Much of the conference also focused on how to attract investment for new bio-based products and manufacturing plants, accelerate the bioeconomy and de-risk investment.
Jordan Solomon, president and CEO of Ecostrat, gave attendees an update on Ecostrat’s BDO Zone Initiative, which aims to help accelerate and de-risk bio-based investment and infrastructure development in rural communities.
“This is an interconnected economic development network to get plants built faster, regardless of whether they make biofuels, biogas, clean power, etc.,” Solomon explained. “It drives those plants to distressed communities around the country where the jobs have an impact on the community, like places where we’ve lost pulp and paper plants.
“So, by 2030, we can help create 16,000 new clean energy jobs, inject $1.4 billion in communities and reduce net GHG emissions by two per cent,” he continued. “It’s a move-the-needle type initiative – two per cent is the equivalent of removing 18 per cent of all cars off Canadian roads. It’s a big leap to help catalyze bioenergy development and improve infrastructure in our country.”
According to Solomon, of the three risks associated with building new bio-based manufacturing plants – market risk, technology risk and feedstock risk – feedstock risk is the only non-hedgeable risk over the long-term.
“It’s a fact that feedstock risk is, in terms of bio-project finance, a massive barrier,” he said. “So, if we want to catalyze the bio-based economy, we need to solve for feedstock risk.”
When it comes to feedstock risk, investors want to know whether the feedstock can be obtained reliably, if the technology is readily available and the price of the feedstock is stable. If there’s a question about feedstock risk, financing new plants becomes difficult and expensive.
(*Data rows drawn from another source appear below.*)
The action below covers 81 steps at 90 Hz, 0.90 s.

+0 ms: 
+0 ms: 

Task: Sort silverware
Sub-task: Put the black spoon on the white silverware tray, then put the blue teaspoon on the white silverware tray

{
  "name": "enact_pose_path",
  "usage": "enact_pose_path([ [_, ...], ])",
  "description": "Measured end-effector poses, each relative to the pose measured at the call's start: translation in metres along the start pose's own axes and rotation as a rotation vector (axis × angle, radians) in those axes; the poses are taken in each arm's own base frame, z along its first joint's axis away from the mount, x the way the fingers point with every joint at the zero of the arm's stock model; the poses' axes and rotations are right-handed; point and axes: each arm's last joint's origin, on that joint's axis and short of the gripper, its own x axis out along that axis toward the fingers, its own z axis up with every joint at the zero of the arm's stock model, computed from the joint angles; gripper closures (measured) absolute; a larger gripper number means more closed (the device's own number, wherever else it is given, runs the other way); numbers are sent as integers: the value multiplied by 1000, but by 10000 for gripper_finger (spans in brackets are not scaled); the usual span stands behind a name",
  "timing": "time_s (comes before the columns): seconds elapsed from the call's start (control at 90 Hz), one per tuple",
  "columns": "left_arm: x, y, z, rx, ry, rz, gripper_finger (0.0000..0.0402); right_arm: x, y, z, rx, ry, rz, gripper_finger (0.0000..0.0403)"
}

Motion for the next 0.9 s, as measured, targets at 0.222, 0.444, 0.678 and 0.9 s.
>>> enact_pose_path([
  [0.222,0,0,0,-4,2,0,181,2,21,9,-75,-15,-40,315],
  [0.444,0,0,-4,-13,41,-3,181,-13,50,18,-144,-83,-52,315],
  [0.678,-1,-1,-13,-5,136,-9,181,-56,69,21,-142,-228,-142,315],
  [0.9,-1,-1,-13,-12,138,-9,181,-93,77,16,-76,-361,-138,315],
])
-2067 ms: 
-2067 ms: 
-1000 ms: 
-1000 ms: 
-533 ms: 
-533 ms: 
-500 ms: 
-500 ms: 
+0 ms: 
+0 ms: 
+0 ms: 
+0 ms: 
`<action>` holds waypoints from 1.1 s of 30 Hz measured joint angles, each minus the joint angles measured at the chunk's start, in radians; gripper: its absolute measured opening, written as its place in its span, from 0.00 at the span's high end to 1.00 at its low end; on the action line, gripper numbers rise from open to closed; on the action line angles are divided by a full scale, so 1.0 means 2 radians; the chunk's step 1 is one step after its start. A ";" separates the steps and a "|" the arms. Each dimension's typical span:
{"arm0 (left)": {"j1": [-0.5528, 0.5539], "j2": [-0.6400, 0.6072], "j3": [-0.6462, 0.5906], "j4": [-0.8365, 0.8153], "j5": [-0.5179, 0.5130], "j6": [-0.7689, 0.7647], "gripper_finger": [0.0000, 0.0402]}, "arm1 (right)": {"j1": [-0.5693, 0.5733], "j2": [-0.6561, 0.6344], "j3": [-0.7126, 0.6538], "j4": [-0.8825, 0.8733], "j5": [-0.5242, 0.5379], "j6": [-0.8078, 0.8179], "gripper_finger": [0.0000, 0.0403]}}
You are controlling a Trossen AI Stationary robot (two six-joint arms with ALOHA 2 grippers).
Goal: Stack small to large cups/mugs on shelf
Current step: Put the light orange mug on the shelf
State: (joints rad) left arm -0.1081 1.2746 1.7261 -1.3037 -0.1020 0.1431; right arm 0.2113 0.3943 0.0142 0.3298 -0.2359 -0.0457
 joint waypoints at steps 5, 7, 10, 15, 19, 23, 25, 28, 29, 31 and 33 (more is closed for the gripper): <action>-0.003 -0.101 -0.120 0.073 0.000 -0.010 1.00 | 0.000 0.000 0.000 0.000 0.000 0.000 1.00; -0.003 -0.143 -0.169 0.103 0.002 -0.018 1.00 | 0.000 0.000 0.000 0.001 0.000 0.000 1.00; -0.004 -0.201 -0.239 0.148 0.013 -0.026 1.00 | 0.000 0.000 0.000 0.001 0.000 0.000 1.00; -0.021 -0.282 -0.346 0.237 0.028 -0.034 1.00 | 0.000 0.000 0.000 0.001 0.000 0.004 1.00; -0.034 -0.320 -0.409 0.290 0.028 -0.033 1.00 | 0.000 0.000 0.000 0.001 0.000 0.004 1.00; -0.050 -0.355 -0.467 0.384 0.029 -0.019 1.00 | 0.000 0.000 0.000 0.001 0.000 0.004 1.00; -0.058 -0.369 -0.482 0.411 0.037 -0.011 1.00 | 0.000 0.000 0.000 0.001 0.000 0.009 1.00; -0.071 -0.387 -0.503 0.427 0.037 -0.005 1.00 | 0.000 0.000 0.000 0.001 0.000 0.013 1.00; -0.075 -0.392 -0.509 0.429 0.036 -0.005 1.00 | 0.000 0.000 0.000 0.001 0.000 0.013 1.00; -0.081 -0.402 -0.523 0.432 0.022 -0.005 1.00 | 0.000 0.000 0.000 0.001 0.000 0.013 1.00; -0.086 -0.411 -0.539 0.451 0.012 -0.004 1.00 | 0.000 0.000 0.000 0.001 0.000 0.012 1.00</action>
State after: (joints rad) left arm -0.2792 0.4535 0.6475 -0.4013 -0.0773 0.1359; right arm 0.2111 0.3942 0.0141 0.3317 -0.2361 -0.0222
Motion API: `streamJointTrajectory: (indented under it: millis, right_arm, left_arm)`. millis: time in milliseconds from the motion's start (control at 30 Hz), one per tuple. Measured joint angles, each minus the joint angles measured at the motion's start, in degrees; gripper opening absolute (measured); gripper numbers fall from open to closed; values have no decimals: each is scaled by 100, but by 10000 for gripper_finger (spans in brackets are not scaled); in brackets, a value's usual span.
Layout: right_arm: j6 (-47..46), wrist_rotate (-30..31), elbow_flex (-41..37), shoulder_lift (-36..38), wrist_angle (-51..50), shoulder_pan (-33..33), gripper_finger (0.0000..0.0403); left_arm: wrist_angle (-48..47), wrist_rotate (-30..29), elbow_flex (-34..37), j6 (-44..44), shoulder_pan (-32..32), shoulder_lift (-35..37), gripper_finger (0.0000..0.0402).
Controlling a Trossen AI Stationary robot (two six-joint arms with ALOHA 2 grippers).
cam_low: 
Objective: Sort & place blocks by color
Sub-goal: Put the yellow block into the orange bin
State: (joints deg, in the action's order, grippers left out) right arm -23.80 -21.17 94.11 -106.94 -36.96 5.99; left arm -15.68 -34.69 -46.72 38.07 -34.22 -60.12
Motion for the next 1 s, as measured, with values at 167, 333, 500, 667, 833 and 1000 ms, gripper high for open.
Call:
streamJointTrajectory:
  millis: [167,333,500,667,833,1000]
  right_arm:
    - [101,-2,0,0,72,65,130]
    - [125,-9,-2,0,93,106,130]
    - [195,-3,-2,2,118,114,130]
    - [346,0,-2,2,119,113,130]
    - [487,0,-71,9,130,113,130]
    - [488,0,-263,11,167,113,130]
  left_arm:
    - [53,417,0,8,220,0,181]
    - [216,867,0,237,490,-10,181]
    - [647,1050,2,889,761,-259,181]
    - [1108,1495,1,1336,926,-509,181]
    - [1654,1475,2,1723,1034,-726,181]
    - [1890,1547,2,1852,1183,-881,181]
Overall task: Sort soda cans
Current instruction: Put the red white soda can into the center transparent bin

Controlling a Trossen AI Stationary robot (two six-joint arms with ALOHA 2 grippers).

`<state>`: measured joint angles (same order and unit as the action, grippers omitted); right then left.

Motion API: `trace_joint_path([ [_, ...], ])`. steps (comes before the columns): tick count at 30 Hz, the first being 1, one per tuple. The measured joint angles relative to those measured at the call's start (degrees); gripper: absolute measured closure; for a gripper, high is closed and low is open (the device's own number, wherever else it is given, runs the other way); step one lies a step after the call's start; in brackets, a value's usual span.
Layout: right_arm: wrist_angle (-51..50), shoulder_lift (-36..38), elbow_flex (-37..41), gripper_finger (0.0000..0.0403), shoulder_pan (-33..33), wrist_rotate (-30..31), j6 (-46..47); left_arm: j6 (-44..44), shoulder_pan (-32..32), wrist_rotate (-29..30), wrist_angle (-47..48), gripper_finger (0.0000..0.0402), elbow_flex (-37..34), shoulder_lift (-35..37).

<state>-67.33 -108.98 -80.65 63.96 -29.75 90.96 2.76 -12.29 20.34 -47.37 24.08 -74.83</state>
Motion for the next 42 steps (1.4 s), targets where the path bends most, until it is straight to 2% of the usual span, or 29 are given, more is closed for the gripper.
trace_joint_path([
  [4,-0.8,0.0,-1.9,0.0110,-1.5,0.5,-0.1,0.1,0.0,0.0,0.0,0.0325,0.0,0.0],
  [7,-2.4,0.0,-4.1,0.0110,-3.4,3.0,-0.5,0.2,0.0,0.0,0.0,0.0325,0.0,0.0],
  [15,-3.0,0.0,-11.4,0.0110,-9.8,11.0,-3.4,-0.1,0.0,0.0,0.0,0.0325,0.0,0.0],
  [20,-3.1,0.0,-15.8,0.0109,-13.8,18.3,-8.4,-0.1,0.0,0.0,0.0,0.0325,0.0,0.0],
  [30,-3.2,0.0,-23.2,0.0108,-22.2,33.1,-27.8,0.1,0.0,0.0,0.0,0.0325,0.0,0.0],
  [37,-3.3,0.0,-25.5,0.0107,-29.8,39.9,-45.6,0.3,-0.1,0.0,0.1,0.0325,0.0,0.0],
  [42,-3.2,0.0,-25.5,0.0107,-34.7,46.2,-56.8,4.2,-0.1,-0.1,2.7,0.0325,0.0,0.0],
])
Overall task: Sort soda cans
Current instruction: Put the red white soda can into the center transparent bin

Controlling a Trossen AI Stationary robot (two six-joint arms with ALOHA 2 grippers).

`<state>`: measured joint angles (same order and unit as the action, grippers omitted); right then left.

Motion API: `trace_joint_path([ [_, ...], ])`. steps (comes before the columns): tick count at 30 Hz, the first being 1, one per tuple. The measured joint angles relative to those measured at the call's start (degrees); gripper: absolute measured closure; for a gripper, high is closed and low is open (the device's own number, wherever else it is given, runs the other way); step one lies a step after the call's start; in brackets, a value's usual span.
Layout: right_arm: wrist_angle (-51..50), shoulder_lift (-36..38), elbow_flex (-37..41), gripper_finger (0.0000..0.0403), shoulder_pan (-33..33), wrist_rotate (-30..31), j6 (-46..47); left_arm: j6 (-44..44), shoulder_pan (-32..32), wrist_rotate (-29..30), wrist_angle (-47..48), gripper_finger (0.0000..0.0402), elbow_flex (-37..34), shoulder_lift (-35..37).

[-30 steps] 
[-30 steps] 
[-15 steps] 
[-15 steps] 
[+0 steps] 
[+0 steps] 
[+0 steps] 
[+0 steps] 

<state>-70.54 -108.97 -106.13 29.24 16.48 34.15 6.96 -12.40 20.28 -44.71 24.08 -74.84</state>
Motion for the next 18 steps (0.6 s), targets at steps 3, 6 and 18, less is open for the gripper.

Consequently, people spend a lot of time finding the optimal place to build plants near credible feedstock sources. But, the BDO Zone Initiative removes the need to find an optimal place by providing a credit-type rating for specific areas. This allows investors and developers to locate the lowest-risk areas from a feedstock point-of-view and develop new plants there.
As part of this initiative, municipalities looking for investors to develop bio-based plants will nominate zones to be rated for feedstock risk.
Ratings provide something these municipalities previously lacked – “the means to stand out from the crowd and leverage their biomass feedstocks,” Solomon explained.
So far, four BDO Zones have been created, including one in Melville, Sask., which is A-rated for wheat straw. The City of Melville has already seen the benefits of this initiative – within five months of receiving their A-rating, they saw a 750 per cent increase in calls from bio-based developers, Solomon shared.
The BDO Zone Initiative also helps project developers distinguish areas based on feedstock risk. Developers in these areas will also have access to $1 billion in capital from the BDO Zone Investment Coalition.
On top of this, at the end of October, Ecostrat announced the BDO ZoneCONNECT platform, in partnership with The Digest, which will show project developers, feedstock providers and partners the latest BDO Zones.
“We expect this will drive enormous deal flow and make the phones ring,” Solomon said.
The Scaling Up conference will return to Ottawa for an in-person event from Nov. 14-16, with the theme, “Pressing Forward: Replacing Hydrocarbons with Carbohydrates and Beyond.”